Foxtail mosaic virus (FoMV) is a species of the genus Potexvirus and possesses a broad host range including 56 Poaceae species and at least 35 dicot species (Paulsen and Niblett, 1977; Short and Davies, 1987). A VIGS system based on potato virus X (PVX), the type member of Potexvirus, has been developed to silence target genes successfully in plants (Ruiz et al., 1998; Chen et al., 2015; Zhao et al., 2016). FoMV is similar to PVX and other potexviruses in their genomic organization. It consists of a positive-sense single-stranded RNA genome with a 5′-methylguanosine cap, a 3′-polyadenylated tail, and five major open reading frames (ORFs) and a unique 5A gene (Robertson et al., 2000; Bruun-Rasmussen et al., 2008). Each of the five major ORFs encodes a functional protein as in PVX (Bruun-Rasmussen et al., 2008). FoMV has been modified as an RNAi suppressor-dependent expression vector by deleting its coat protein (CP) and triple gene block genetic segments (Liu and Kearney, 2010). However, FoMV has not been successfully engineered as a VIGS vector, although it has been thought to be a potentially useful virus for VIGS in monocot hosts (Scofield and Nelson, 2009).

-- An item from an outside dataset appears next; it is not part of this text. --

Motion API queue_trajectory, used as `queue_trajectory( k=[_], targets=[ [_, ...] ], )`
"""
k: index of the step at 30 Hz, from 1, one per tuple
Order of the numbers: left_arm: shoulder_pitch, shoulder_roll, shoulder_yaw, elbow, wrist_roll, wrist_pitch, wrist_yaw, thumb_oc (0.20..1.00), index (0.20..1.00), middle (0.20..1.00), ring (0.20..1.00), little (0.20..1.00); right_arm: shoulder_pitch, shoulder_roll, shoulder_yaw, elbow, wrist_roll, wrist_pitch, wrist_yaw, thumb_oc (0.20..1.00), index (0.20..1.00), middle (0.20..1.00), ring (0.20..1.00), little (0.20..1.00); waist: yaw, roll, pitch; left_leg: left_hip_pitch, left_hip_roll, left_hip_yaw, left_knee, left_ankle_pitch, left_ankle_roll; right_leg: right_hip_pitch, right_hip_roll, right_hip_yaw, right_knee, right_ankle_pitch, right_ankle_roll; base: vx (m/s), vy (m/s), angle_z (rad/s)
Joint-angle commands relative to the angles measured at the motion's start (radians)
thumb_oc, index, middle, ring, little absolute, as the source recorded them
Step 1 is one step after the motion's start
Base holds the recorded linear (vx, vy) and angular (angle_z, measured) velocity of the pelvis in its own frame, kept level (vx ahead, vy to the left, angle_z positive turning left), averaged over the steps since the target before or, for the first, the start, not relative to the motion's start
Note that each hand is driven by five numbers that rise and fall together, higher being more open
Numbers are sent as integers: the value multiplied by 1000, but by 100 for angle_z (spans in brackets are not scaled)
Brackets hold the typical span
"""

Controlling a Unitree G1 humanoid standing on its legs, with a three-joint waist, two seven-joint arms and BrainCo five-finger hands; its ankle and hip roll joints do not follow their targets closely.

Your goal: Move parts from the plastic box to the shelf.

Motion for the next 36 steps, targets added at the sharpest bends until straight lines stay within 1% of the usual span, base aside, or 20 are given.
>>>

In this study, we report that a FoMV-based vector can be used to perform VIGS in monocots including barley, wheat, and foxtail millet (Setaria italica), and may provide a useful tool to study gene function in a broad monocot plant species.

RESULTS

Development of FoMV VIGS Vector

To develop an FoMV VIGS vector, the full-length FoMV cDNA (Fig. 1A, a kind gift from Nancy Robertson) was recloned between the duplicated 35S CaMV promoter and the nitric oxide synthase (NOS) terminator of pBin19-based T-DNA vector pYL44 (Liu et al., 2002a) to generate pFoMV-wt (Fig. 1B). To verify the infectivity of pFoMV-wt, N. benthamiana plants were infiltrated with Agrobacterium-carrying pFoMV-wt. RT-PCR showed the presence of FoMV in systemic leaves at 10 d post-infiltration (dpi). Barley plants inoculated with saps of FoMV-infected N. benthamiana leaves, but not those with saps of mock-inoculated healthy plants, developed a mild mosaic symptom at 10 dpi. These results demonstrate that the cloned FoMV is infectious and FoMV-infected N. benthamiana leaves are an excellent source of FoMV for secondary viral infections in cereals such as barley. Subsequently, all plants of different monocot species were infected through mechanic inoculation with saps of FoMV or the derivatives-infected N. benthamiana leaves.

Figure 1.

Figure 1.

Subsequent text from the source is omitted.